+++ INFORMATION SUPPLIED

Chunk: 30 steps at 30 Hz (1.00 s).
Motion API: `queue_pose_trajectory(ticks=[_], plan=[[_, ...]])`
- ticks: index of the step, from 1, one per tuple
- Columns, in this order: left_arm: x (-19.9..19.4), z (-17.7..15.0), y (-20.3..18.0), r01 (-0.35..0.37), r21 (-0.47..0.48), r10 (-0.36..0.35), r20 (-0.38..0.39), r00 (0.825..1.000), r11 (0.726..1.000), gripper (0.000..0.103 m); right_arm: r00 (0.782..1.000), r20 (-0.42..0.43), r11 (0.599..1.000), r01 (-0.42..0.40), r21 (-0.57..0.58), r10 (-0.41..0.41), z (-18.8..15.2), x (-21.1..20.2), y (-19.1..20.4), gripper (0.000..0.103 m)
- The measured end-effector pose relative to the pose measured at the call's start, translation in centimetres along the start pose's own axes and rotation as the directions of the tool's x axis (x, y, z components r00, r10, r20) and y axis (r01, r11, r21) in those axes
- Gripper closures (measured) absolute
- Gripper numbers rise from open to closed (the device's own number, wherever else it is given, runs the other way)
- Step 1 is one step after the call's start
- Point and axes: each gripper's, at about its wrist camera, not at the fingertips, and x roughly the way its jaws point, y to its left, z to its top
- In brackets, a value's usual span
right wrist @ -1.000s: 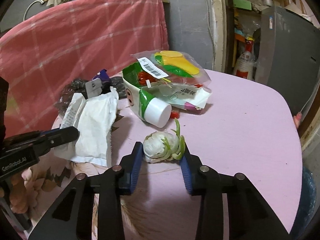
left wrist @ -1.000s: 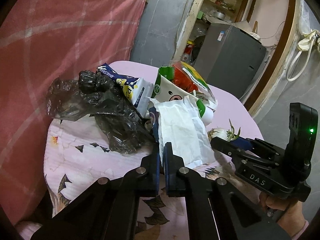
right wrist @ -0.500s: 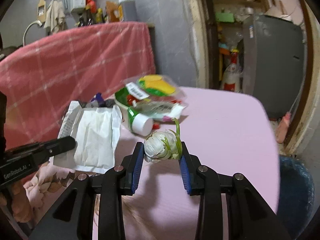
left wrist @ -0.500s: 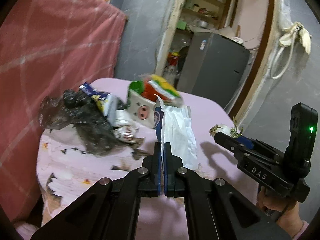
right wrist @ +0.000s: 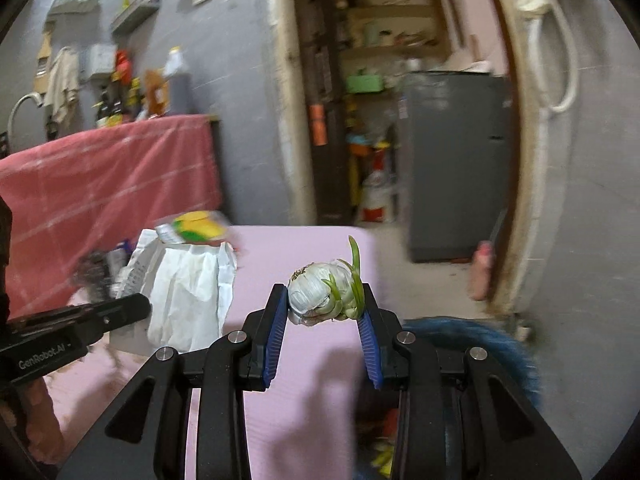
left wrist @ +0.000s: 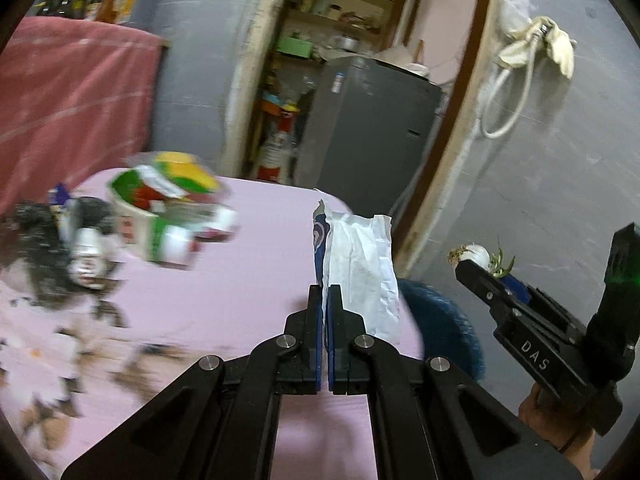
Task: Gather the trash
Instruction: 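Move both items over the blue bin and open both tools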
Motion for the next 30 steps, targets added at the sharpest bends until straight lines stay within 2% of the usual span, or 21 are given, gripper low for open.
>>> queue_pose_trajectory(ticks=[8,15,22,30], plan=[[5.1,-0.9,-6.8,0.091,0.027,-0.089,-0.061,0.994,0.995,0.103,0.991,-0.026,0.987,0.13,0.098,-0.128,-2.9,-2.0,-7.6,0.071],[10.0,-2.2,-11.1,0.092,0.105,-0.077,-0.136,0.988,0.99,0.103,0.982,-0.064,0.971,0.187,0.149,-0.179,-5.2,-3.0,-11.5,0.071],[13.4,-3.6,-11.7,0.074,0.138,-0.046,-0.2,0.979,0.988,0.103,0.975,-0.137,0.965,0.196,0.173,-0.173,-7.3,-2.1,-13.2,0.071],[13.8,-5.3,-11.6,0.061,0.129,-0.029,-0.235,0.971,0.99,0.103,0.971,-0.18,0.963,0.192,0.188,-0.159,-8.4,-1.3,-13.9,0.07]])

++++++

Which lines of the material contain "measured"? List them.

- The measured end-effector pose relative to the pose measured at the call's start, translation in centimetres along the start pose's own axes and rotation as the directions of the tool's x axis (x, y, z components r00, r10, r20) and y axis (r01, r11, r21) in those axes
- Gripper closures (measured) absolute

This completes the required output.